On 5/12/23 07:02, Christoph Hellwig wrote:
> On Thu, May 11, 2023 at 08:38:04AM -0700, Bart Van Assche wrote:
>> For which devices is the fair sharing algorithm useful? As far as I know the
>> legacy block layer did not have an equivalent of the fair sharing algorithm
>> and I'm not aware of any complaints about the legacy block layer regarding
>> to fairness. This is why I proposed in January to remove the fair sharing
>> code entirely. See also https://lore.kernel.org/linux-block/20230103195337.158625-1-bvanassche@acm.org/.
> 
> Because the old code did not do tag allocation itself?  Either way I
> don't think a "I'll opt out for a random driver" is the proper approach
> when you think it's not needed.  Especially not without any data
> explaining why just that driver is a special snowflake.

Hi Christoph,

I'm still wondering whether there are any drivers that benefit from the 
fair tag sharing algorithm. If the number of tags is large enough 
(NVMe), the number of tags exceeds the number of requests in flight and 
hence the fair tag sharing algorithm is not necessary.

The fair tag sharing algorithm has a negative impact on all SCSI devices 
with multiple logical units. This is because logical units are 
considered active until (request timeout) seconds have elapsed after the 
logical unit stopped being used (see also the blk_mq_tag_idle() call in 
blk_mq_timeout_work()).

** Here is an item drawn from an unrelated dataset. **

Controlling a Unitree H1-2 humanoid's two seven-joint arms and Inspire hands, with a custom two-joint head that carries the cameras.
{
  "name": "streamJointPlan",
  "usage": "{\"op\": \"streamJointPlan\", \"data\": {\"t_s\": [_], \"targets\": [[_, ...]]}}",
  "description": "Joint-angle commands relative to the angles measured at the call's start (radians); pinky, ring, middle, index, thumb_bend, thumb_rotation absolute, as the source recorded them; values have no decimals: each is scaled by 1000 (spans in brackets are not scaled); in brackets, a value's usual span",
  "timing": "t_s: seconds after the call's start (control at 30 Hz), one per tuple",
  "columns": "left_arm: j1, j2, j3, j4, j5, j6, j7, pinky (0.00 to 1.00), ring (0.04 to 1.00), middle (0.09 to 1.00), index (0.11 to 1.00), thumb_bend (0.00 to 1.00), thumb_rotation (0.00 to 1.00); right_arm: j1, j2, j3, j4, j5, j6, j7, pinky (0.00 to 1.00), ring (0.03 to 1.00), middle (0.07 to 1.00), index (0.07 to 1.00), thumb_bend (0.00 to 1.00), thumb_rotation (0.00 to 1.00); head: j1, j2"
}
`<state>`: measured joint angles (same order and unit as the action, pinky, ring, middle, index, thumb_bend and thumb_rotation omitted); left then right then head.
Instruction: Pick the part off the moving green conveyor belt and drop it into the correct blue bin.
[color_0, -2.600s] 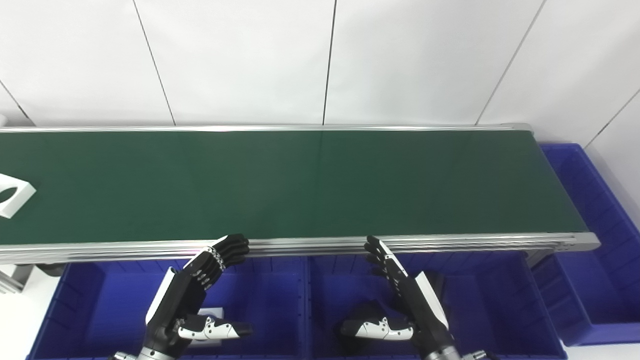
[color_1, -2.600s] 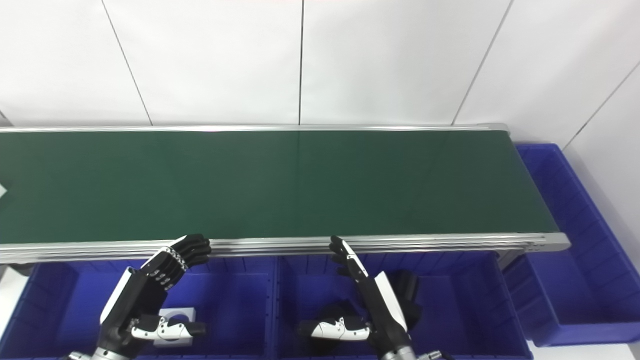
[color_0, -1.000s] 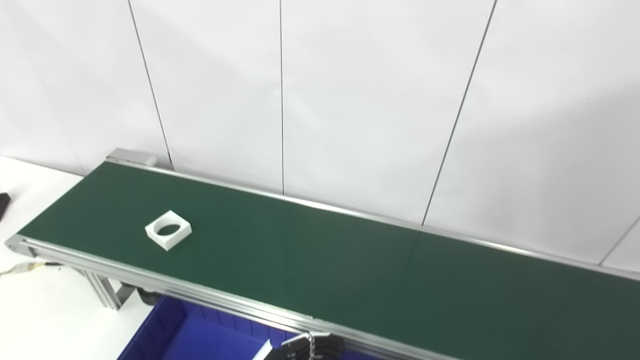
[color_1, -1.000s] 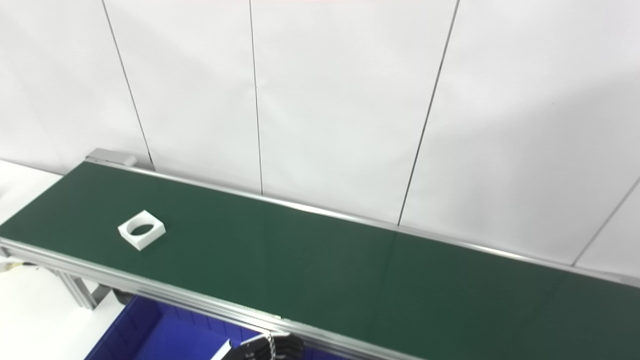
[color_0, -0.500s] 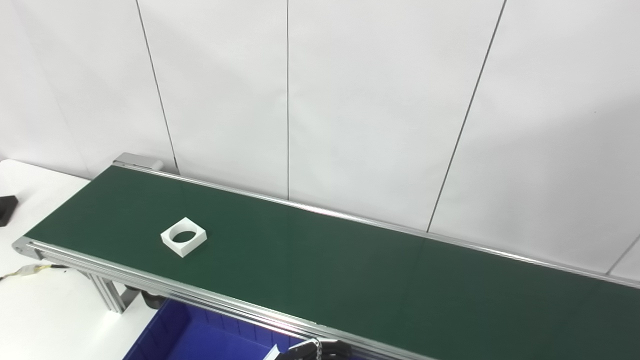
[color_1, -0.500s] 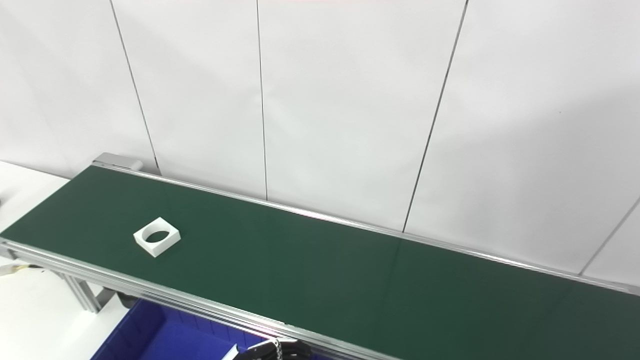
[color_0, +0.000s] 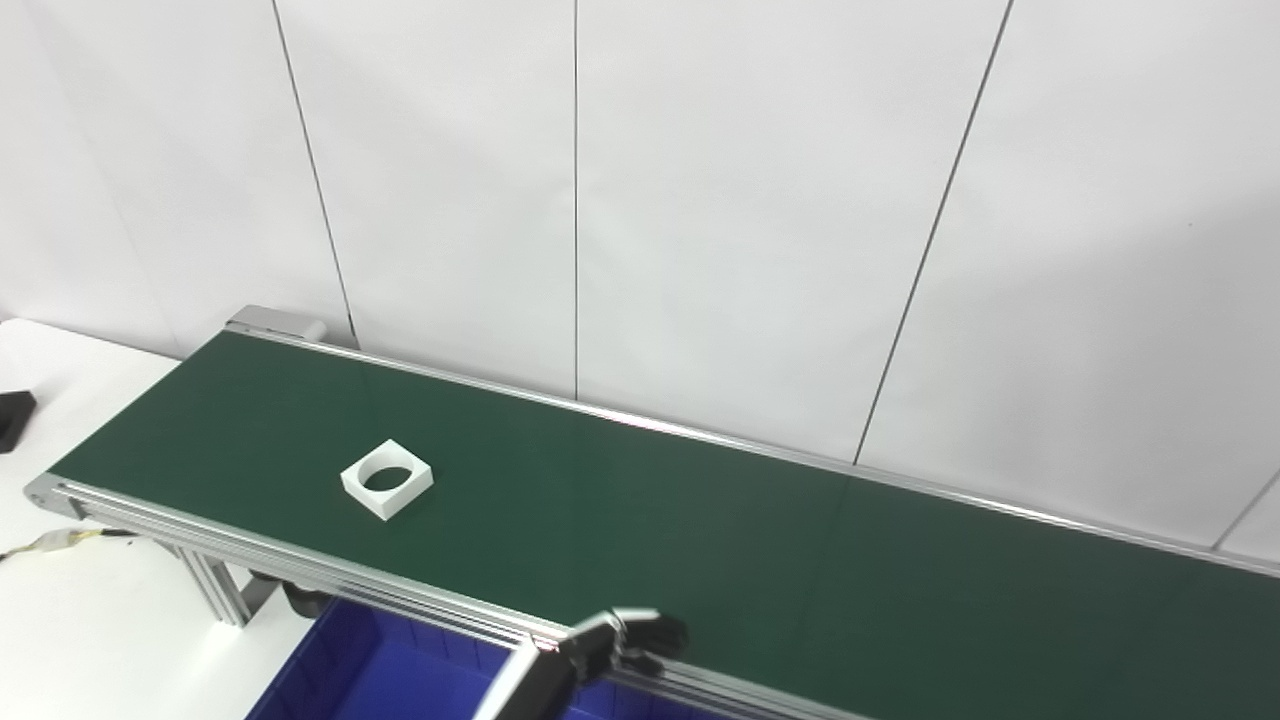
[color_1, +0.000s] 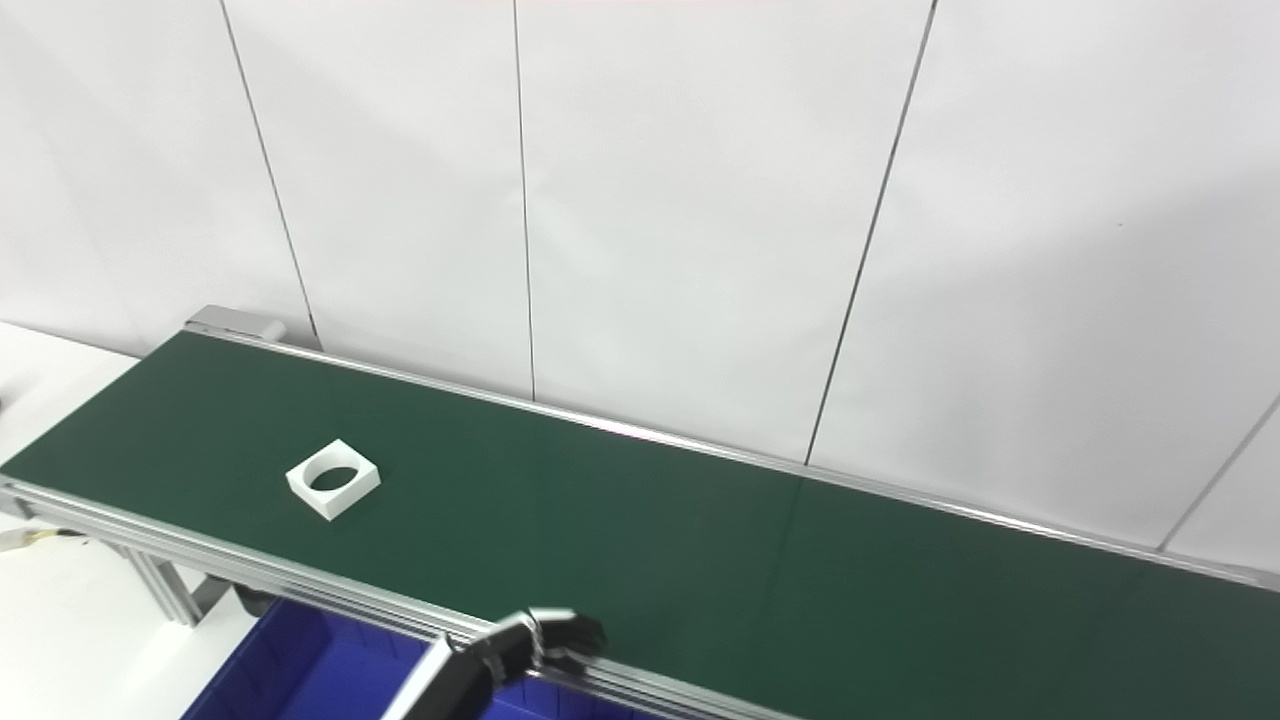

UFS users are hit by this because UFS 3.0 
devices have a limited queue depth (32) and because power management 
commands are submitted to a logical unit (WLUN). Hence, it happens often 
that the block layer "active queue" counter is equal to 2 while only one 
logical unit is being used actively (a logical unit backed by NAND 
flash). The performance difference between queue depths 16 and 32 for 
UFS devices is significant.

Is my understanding correct that in the legacy block layer 
implementation blk_queue_start_tag() had to be called to assign a tag to 
a request? I haven't found any code in the Linux kernel v4.20 
implementation of blk_queue_start_tag() that implements fairness in case 
a request tag map (struct blk_queue_tag) is shared across request queues 
(one request queue per logical unit in case of SCSI). Do you agree with 
my conclusion that from the point of view of the SCSI core in general 
and the UFS driver in particular the fair tag sharing algorithm in the 
blk-mq code introduced a performance regression?

Thanks,

Bart.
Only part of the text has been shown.